Department of Clinical Neurophysiology, Hospital Ramón y Cajal, Madrid 28034, Spain.
Spine J. 2012 Feb;12(2):127-32. doi: 10.1016/j.spinee.2011.09.006. Epub 2011 Oct 12.
Present studies concerning the safety and reliability of neurophysiological monitoring during thoracic pedicle screw placement remain inconclusive, and therefore, universally validated threshold levels that confirm osseous breakage of the instrumented pedicles have not been properly established.
The objective of this work was to analyze whether electromyographic (EMG) thresholds, after stimulation of the thoracic pedicle screw, depend on the distance between the neural structures and the screws. The modifier effect of different interposed tissues between a breached pedicle and neural structures was also investigated.
This experimental study uses a domestic pig model.
Electromyographic thresholds were recorded after the stimulation of 18 thoracic pedicle screws that had been inserted into five experimental animals using varying distances between each screw and the spinal cord (8 and 2 mm). Electromyographic thresholds were also registered after the medial pedicle cortex was broken and after different biological tissues were interposed (blood, muscle, fat, and bone) between the screw and the spinal cord.
Mean EMG thresholds increased to 14.1±5.5 mA for screws with pedicle cortex integrity that were placed 8 mm away from the dural sac. After the medial pedicle cortex was broken and without varying the distance of the screw to the dural sac, the mean EMG thresholds were not appreciably changed (13.6±6.3 mA).

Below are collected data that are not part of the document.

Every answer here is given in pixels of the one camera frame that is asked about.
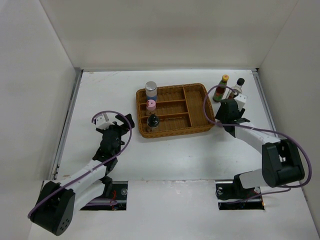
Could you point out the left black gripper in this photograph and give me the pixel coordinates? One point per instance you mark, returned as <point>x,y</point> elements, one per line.
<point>123,129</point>

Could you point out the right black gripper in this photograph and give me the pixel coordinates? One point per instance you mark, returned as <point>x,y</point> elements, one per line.
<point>219,115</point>

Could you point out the black cap spice jar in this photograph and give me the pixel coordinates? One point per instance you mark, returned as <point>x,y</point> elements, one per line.
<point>152,122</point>

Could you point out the pink cap spice jar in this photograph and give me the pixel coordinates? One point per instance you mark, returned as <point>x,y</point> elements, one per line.
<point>151,106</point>

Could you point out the dark vinegar bottle black cap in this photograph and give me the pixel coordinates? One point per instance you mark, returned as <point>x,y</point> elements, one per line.
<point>237,89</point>

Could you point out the silver cap blue label jar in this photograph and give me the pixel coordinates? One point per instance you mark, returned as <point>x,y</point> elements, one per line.
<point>151,90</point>

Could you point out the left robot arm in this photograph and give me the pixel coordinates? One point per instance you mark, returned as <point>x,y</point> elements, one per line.
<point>59,200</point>

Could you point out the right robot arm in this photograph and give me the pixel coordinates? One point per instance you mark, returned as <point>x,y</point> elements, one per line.
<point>281,163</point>

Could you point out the red sauce bottle yellow cap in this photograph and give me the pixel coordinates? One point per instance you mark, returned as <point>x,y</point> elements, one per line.
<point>220,90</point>

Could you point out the brown wicker divided tray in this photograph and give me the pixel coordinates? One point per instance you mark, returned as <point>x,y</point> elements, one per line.
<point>182,110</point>

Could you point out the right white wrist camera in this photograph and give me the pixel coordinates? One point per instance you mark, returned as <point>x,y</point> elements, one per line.
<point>241,100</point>

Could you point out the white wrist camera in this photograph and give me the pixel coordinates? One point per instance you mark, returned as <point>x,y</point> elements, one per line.
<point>102,121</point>
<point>241,100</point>

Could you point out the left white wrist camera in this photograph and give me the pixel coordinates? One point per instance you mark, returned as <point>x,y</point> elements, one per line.
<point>102,121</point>

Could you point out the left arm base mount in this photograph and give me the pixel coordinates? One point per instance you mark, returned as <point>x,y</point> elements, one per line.
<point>113,198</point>

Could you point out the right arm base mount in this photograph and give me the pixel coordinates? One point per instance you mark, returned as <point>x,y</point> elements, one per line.
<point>232,197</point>

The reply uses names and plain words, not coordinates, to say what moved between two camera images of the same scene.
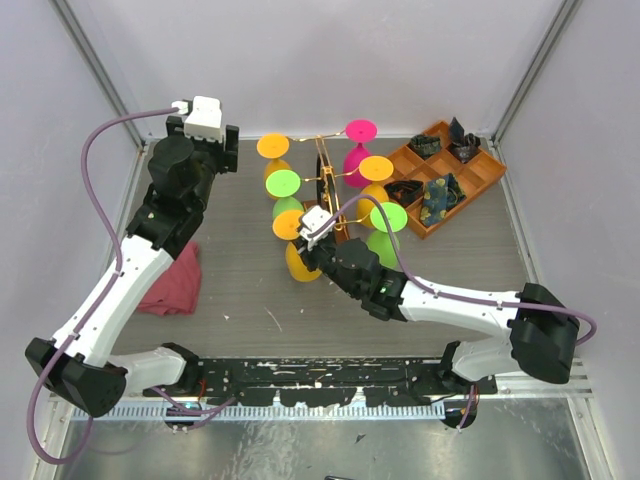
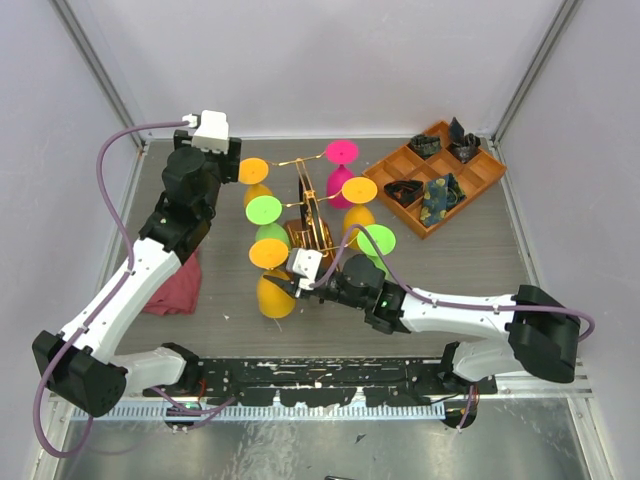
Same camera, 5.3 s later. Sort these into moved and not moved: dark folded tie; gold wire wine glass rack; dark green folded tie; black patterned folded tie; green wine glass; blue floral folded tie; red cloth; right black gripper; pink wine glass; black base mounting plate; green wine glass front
Moved: green wine glass; gold wire wine glass rack; pink wine glass; green wine glass front; right black gripper
Not moved: dark green folded tie; black patterned folded tie; red cloth; dark folded tie; blue floral folded tie; black base mounting plate
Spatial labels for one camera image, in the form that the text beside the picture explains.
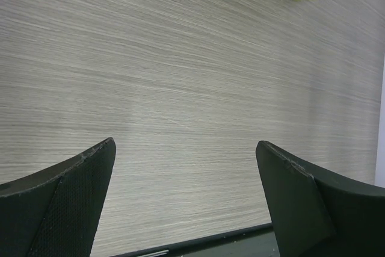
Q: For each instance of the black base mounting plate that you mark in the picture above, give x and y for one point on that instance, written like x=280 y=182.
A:
x=253 y=241

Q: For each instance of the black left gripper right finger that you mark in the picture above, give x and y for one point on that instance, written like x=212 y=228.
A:
x=317 y=212

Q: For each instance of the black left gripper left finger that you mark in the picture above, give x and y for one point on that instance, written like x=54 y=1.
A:
x=56 y=211

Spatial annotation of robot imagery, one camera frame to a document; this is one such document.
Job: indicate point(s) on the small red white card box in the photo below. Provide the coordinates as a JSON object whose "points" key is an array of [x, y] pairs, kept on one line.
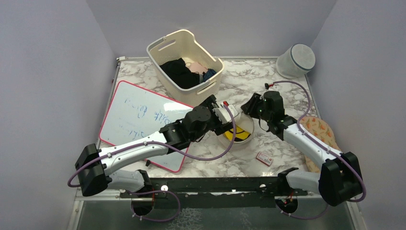
{"points": [[264, 158]]}

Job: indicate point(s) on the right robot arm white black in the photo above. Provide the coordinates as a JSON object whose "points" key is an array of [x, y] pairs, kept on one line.
{"points": [[340, 177]]}

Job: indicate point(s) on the carrot pattern round cushion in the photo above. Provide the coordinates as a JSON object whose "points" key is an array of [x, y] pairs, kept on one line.
{"points": [[320, 129]]}

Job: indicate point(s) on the black garment in basket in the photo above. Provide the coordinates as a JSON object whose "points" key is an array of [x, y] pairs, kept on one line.
{"points": [[177, 71]]}

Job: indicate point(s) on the black mounting rail base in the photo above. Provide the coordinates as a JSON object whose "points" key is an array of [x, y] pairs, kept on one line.
{"points": [[220, 192]]}

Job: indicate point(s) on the cream plastic laundry basket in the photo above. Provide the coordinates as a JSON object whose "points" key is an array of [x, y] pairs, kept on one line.
{"points": [[182, 44]]}

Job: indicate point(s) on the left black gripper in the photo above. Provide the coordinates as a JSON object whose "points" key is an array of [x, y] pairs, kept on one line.
{"points": [[219, 127]]}

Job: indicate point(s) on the yellow black bra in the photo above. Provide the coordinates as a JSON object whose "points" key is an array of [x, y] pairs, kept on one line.
{"points": [[241, 135]]}

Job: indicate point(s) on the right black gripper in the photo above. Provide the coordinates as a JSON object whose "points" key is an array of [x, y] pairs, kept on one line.
{"points": [[250, 107]]}

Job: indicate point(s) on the pink garment in basket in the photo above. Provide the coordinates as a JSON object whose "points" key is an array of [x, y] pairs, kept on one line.
{"points": [[196, 67]]}

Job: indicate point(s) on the blue garment in basket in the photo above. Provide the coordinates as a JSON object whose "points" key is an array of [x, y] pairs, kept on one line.
{"points": [[208, 74]]}

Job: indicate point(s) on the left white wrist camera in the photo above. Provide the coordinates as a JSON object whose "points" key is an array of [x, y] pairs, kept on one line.
{"points": [[224, 111]]}

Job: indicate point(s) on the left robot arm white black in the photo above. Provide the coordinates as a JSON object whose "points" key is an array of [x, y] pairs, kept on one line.
{"points": [[101, 169]]}

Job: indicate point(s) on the red framed whiteboard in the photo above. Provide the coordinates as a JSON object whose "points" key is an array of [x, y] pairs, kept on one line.
{"points": [[136, 112]]}

After repositioning the screw at a distance of 2 mm from the spinal cord and after medial cortical breach of the pedicle, the mean threshold significantly slowed to 7.4±3.4 mA (p<.001). When the screw was placed in contact with the spinal dural sac, even lower EMG thresholds were registered (4.9±1.9, p<.001). Medial pedicle cortex rupture and the interposition of different biological tissues in experimental animals did not alter the stimulation thresholds of the thoracic pedicle screws.
In the experimental animals, the observed electrical impedance depended on the distance of screws from the neural structures and not on the integrity of the pedicle cortex. The screw-triggered EMG technique did not reliably discriminate the presence or absence of bone integrity after pedicle screw placement. The response intensity was not related to the type of interposed tissue.
目前有关胸椎椎弓根螺钉置入过程中神经生理监测的安全性和可靠性的研究仍未有定论,因此,尚未确立经过验证的可确认椎弓根螺钉置入后发生骨断裂的阈值。
本研究旨在分析胸腰椎弓根螺钉刺激后肌电图(EMG)阈值是否与神经结构和螺钉之间的距离有关。还研究了椎弓根破裂与神经结构之间不同介入组织的修饰效应。
本实验研究使用国产猪模型。
使用 18 枚胸椎椎弓根螺钉刺激 5 只实验动物,记录每枚螺钉与脊髓之间的距离(8mm 和 2mm)变化时的肌电图阈值。还记录了内侧椎弓根皮质破裂后,以及在螺钉和脊髓之间介入不同生物组织(血液、肌肉、脂肪和骨骼)时的肌电图阈值。
对于距离硬脊膜囊 8mm 处的具有完整椎弓根皮质的螺钉,平均 EMG 阈值增加至 14.1±5.5mA。在不改变螺钉与硬脊膜囊之间距离的情况下,内侧椎弓根皮质破裂后,平均 EMG 阈值没有明显变化(13.6±6.3mA)。当螺钉与脊髓的距离重新定位为 2mm 且椎弓根内侧皮质破裂时,平均阈值明显降至 7.4±3.4mA(p<.001)。当螺钉接触脊髓硬脊膜时,记录到的肌电图阈值更低(4.9±1.9mA,p<.001)。在实验动物中,内侧椎弓根皮质破裂和不同生物组织的介入并未改变胸椎椎弓根螺钉的刺激阈值。
在实验动物中,观察到的电阻抗取决于螺钉与神经结构的距离,而不取决于椎弓根皮质的完整性。螺钉触发的肌电图技术不能可靠地区分椎弓根螺钉置入后骨完整性的存在与否。响应强度与介入组织的类型无关。